I rarely get down and beg, but if you are a serious student of the economics of climate change debate, I implore you to watch Ross McKitrick’s presentation from IER’s carbon tax conference over the summer. I’m embedding the video and then adding my commentary, but for more context go read my post at IER.
The takeaway message here is that McKitrick–who is truly a world expert on the subject–shows that the peer-reviewed literature comes down on the conclusion that even a 100% dollar-for-dollar swap of income tax cuts for a new carbon tax would probably hurt conventional economic growth. So the people running around saying a carbon tax is a “win-win” because now we’re going to “tax bads, not goods” are Consensus Deniers.

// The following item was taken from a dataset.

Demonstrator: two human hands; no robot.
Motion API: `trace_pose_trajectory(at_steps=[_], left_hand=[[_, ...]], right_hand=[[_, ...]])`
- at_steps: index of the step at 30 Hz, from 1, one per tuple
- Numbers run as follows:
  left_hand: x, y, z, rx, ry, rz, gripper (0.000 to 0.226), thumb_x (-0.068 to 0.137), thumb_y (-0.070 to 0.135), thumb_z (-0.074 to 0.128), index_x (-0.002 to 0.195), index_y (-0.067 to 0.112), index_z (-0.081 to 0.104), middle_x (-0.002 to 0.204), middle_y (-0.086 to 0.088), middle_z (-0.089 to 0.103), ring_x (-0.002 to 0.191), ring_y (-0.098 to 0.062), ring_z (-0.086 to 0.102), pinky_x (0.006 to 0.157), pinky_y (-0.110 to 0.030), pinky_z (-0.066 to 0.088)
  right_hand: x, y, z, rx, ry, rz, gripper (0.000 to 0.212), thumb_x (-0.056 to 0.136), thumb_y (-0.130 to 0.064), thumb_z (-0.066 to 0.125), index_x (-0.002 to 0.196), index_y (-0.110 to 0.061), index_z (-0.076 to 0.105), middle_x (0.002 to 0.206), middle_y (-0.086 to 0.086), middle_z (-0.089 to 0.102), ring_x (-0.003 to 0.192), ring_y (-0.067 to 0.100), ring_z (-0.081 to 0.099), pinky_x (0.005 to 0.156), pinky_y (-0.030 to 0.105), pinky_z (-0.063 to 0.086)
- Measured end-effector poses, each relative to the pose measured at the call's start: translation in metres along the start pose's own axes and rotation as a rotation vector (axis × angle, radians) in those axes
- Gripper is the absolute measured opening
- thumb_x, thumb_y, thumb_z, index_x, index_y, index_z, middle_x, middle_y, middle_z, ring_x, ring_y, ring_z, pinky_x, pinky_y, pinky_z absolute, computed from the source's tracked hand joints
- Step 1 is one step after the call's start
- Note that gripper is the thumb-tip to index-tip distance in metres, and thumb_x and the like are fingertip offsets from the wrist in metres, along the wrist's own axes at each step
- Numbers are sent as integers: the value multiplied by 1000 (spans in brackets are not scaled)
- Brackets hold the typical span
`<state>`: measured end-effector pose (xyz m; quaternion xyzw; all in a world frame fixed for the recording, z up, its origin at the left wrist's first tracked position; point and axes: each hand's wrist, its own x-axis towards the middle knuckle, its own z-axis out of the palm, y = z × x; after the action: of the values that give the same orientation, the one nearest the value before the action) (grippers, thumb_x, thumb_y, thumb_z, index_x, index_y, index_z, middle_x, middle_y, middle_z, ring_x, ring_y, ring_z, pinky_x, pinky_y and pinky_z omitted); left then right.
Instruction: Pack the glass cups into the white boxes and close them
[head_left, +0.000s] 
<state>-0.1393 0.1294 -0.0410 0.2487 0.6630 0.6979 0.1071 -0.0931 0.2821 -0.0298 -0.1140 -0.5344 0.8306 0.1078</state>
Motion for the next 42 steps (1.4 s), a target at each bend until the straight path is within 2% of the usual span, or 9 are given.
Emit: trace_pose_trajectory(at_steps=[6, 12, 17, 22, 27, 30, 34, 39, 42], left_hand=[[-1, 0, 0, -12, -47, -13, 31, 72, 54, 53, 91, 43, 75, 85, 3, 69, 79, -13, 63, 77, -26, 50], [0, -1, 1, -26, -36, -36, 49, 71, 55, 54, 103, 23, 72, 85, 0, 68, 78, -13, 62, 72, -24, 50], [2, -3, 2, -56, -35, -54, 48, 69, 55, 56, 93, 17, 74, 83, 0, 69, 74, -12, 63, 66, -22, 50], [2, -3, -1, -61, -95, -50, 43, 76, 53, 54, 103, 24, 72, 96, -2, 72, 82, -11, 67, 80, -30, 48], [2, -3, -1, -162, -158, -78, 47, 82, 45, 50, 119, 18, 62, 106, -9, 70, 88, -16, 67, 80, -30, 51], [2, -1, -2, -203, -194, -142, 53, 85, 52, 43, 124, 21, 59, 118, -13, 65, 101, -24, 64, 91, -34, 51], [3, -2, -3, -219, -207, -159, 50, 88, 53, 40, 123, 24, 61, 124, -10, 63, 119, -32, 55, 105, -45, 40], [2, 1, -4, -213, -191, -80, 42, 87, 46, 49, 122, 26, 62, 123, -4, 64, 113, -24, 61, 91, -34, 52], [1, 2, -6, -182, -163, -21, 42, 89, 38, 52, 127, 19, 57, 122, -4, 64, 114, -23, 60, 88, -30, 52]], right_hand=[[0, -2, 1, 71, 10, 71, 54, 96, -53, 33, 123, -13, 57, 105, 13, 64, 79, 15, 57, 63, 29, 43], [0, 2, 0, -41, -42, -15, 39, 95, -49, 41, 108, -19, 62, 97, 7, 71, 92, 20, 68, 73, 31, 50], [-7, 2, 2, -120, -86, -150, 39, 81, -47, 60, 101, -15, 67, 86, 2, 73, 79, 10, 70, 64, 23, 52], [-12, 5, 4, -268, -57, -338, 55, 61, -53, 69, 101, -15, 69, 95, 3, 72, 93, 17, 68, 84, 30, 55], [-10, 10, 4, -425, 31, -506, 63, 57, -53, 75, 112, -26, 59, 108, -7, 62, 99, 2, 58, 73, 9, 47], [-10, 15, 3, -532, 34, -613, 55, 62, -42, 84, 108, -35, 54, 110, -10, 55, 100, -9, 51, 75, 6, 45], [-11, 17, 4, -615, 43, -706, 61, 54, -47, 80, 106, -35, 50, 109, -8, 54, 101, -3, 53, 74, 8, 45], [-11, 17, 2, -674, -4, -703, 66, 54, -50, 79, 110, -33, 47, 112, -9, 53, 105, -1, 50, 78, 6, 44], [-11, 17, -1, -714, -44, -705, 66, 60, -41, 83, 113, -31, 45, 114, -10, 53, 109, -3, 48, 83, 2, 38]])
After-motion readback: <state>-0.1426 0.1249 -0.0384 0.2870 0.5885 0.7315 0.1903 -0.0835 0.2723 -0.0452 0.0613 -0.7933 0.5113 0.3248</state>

- 1:00 – 2:00 McKitrick explains the “Pigovian” (named after the economist Pigou) analysis in which a tax on a “negative externality” is supposed to help, by reducing the behavior, such as emissions, toward the “socially optimal” level. But nobody really looked at how the tax revenue was used.
- Around the 3:00 mark, McKitrick explains that in the 1990s, economists began studying the effects of a completely revenue-neutral tax on a negative externality. This is where the “double dividend” idea comes into play, since—in theory—it should be good to (a) levy a tax on the behavior causing the negative externality and (b) raise revenue that will allow taxes on socially useful things (like labor and saving) to be reduced. Some economists became excited that “revenue recycling” (where the revenue from an emissions tax, say, is devoted to income tax or capital gains tax cuts) provided a painless way for the government to help both the economy and the environment.
- At 4:05 McKitrick raises the issue of the “tax interaction effect,” which caused researchers to pause in their tracks. The new tax—even if it’s levied on a negative externality—will still interact with the pre-existing tax code, exacerbating the original inefficiency in the code (or raising the “excess burden” of those original taxes). Thus the benefits of “revenue recycling” must be contrasted with the harms of the tax interaction effect. Is there a double dividend? Only if the former outweighs the latter.
- At 4:30 McKitrick says the “overly strong” claim was clearly false: We can’t say that any emissions tax that is coupled with 100 percent revenue recycling is always better than the status quo, even though that’s what some economists had originally thought. Thus, the people today who say matter-of-factly that the government should “tax bads not goods” are decades out of date, with respect to the actual published literature on the topic.
- At 4:45 McKitrick discusses a weaker version of the double dividend claim, which says that once we consider the possibility of revenue recycling, the government ought to set the emissions tax higher than the level that reflecting the negative externality. So for example, if the “social cost of carbon” is $35 per ton, then this weaker version of the double dividend hypothesis says that the government should set the actual carbon tax at higher than that, perhaps $40 per ton, since the carbon tax receipts not only help mitigate global warming, but also allow for pro-growth income tax cuts. Yet, McKitrick says that researchers in the field quickly concluded that even this weaker claim was probably false.
- Starting around 6:45 McKitrick explains that the first economists to develop models with enough detail to show the possibility of a revenue recycling effect, discovered that in fact the government should set a carbon tax much lower than the “social cost of carbon.” In fact, with plausible estimates of the actual “social cost of carbon,” the optimal carbon tax could be $0 per ton. This shows the tremendous importance of the tax interaction effect.
- Starting at 8:00 McKitrick tries to explain why the pre-existing tax code matters so much in these analyses. Part of the explanation is that the emissions tax has a smaller “base” than broader taxes such as income taxes. There is a general rule in the tax literature that a tax should be applied on as large a base as possible; this is one reason that a “revenue neutral carbon tax” can harm the economy.
- Around the 12:00 mark, McKitrick showed that actually Sandmo in 1975 had provided the general framework for thinking about these issues. These remarks will probably only help professional economists make sense of the seemingly counterintuitive result that the government should set an “optimal” carbon tax less than the “social cost of carbon.”